Task to complete:
Before you write out the listing, remove the pictures; everything else stays exactly as it is.

⟨

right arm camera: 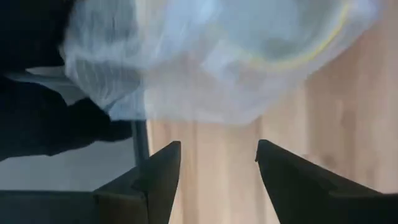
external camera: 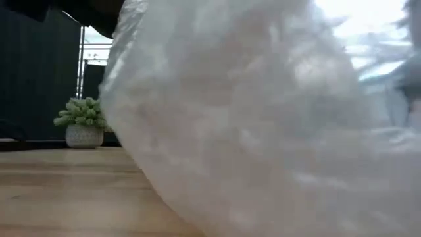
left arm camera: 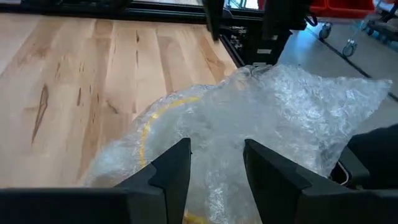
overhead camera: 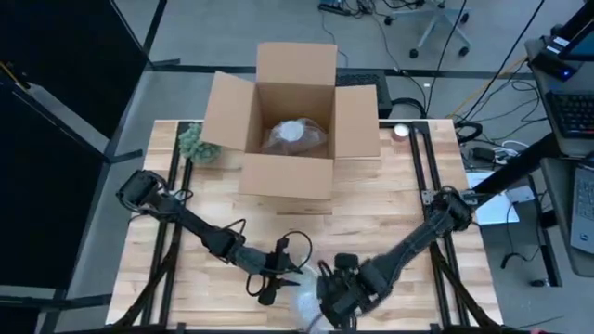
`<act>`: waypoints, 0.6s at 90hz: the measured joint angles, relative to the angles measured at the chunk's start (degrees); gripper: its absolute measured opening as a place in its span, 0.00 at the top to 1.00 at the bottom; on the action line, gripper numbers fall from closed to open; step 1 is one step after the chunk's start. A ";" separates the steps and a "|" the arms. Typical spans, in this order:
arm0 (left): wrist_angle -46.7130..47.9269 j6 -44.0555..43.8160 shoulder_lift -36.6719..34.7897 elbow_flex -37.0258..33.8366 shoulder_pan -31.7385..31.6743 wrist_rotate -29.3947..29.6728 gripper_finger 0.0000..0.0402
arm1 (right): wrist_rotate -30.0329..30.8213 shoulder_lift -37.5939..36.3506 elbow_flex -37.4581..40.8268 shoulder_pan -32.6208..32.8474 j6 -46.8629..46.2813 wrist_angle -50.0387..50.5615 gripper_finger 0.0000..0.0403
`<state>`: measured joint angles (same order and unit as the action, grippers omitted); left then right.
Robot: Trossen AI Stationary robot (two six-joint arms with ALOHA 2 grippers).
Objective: Wrap mug
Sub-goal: Wrap the yellow patterned mug with bubble wrap
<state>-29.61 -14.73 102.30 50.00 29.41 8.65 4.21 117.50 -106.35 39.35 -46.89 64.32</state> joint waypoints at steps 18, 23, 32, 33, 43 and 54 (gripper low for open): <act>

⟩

Written reply:
right arm camera: 
external camera: 
left arm camera: 
overhead camera: 
`<act>`: waypoints, 0.6s at 90hz: the measured joint angles, relative to the angles measured at the chunk's start (degrees); gripper: its absolute measured opening as a place in its span, 0.00 at the top to 1.00 at the bottom; on the action line, gripper numbers fall from closed to open; step 1 is one step after the chunk's start. A ";" separates the steps and a "|" the arms. Typical spans, in this order:
arm0 (left): wrist_angle -46.7130..47.9269 j6 -44.0555..43.8160 shoulder_lift -36.6719..34.7897 elbow_flex -37.0258..33.8366 shoulder_pan -31.7385..31.6743 wrist_rotate -29.3947..29.6728 gripper_finger 0.0000..0.0402
arm1 (right): wrist_rotate -30.0329..30.8213 shoulder_lift -37.5939..36.3506 elbow_flex -37.4581..40.8268 shoulder_pan -32.6208..32.8474 j6 -46.8629..46.2813 wrist_angle -50.0387..50.5615 gripper_finger 0.0000..0.0403
`<state>`: measured joint angles (same order and unit as the action, grippers omitted); left then right.
Robot: Trossen AI Stationary robot (two six-joint arms with ALOHA 2 grippers).
Objective: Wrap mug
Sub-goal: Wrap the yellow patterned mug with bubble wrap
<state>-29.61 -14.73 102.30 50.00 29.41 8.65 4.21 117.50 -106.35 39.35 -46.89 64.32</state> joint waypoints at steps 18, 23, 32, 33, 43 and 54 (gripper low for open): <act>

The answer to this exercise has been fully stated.